Merry Christmas –and Happy New Year!

Before meeting Rebecca, Dave and I had been thoroughly educated that this would be a huge life-changing experience for our new daughter. We were told to expect displays of grieving in the form of crying, tantrums, anger, and even wild behavior from our new daughter because of her fear, her losses and her feelings of being out of control. We were told that behavior was normal and in time, with lots of patience, love and parenting skills, it would get better. We were also told that many parents needed to wait for months, maybe even years, for their new children to display physical affection with them.

Dave and I mentally and emotionally prepared for all and any of this. When the time came for us to go to China, another big concern was my feet. I knew it would be hot and humid in China and I worried my feet would be in trouble at a time when I really wanted my feet to be good. I also knew that where we were going in China was not wheelchair accessible at all.  Even more importantly, I worried what our daughter would think if her new mom was sometimes in a wheelchair.

We decided to take a light-weight wheelchair anyway. It was the best choice ever! First, it was true - my feet were a mess while we were in China. They blistered terribly in the heat and humidity. I don’t think I would have made it without the wheelchair.

But the best part of all, our daughter Rebecca was, like most kids, perfectly fine and accepting of me popping in and out of a wheelchair as needed.
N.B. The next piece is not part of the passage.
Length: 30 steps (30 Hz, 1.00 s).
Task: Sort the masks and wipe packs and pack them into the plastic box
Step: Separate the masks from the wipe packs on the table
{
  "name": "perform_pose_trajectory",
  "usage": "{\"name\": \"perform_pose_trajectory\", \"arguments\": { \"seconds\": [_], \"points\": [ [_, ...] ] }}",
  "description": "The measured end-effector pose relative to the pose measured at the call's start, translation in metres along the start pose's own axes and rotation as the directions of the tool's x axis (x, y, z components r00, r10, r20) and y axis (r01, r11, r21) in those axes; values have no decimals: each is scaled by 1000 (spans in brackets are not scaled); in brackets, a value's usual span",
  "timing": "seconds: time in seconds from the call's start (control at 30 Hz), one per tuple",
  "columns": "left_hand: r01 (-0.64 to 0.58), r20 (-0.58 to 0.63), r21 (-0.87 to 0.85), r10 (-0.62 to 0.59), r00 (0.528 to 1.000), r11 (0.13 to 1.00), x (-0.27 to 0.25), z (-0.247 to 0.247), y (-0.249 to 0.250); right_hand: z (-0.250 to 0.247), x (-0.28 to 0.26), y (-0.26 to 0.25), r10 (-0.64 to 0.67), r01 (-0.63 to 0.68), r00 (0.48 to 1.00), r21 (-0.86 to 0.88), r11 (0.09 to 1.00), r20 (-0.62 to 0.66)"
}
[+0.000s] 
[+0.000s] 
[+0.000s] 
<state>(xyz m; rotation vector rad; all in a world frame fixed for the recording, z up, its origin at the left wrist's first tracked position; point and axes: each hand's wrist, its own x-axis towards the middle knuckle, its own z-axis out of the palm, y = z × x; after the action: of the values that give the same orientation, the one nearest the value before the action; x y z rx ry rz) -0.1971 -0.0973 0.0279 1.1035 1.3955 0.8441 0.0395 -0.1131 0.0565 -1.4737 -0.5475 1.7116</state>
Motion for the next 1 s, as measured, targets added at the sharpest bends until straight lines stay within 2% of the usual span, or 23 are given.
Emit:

What’s more, at this time of fear and insecurity in her life, she wanted to ride on my lap – everywhere. Whenever I got in the wheelchair, she was immediately on my lap.  She rode around like a queen. She rode to breakfast in the hotel on my lap. (It was a big hotel with long hallways!) We went sight-seeing with Rebecca on my lap. We explored back streets and alleyways with Rebecca on my lap.

And just like we’d heard, the city was not wheelchair friendly at all.  We went bumpity-bump down all kinds of rough roads in China. This gave me the excuse to put my arms around Rebecca and hold on tight! It also forced her to sometimes put her own little arms around my neck. Sometimes, we had to get in and out of the wheelchair while Dave carried it up and down stairs or escalators.  (That’s the beauty of PC – you can walk for a bit if you need to.) And those times getting in and out of the chair gave me opportunities to hold onto Rebecca or lift her up and down.

They also gave Dave a lot of chances to hold Rebecca and lift her up and down. And when I wasn’t in the chair and using my crutches instead, Rebecca would let Dave carry her on his shoulders. So she still got a ride, one way or another. We laughed that our guides rarely saw our daughter walk. But we loved it because these experiences gave Dave and I a chance to touch, hold and comfort our new daughter in a non-threatening way. So many of the things we were told could and would probably happen in those first days and weeks with Rebecca did not happen. Physical affection doesn’t always come easily for some of these kids. It takes time and it takes trust. But Dave and I got it quickly – all because of a wheelchair!

 Dave and I now think all adoptive parents of older children (children who are old enough that you wouldn’t typically carry them around) should be able to have a wheelchair so they can have an excuse to touch and hold their new child!

What was a source of worry before we went to get Rebecca turned out to be one of our biggest blessings in the early attachment process with our new daughter. Who would have ever thought a wheelchair could do all that?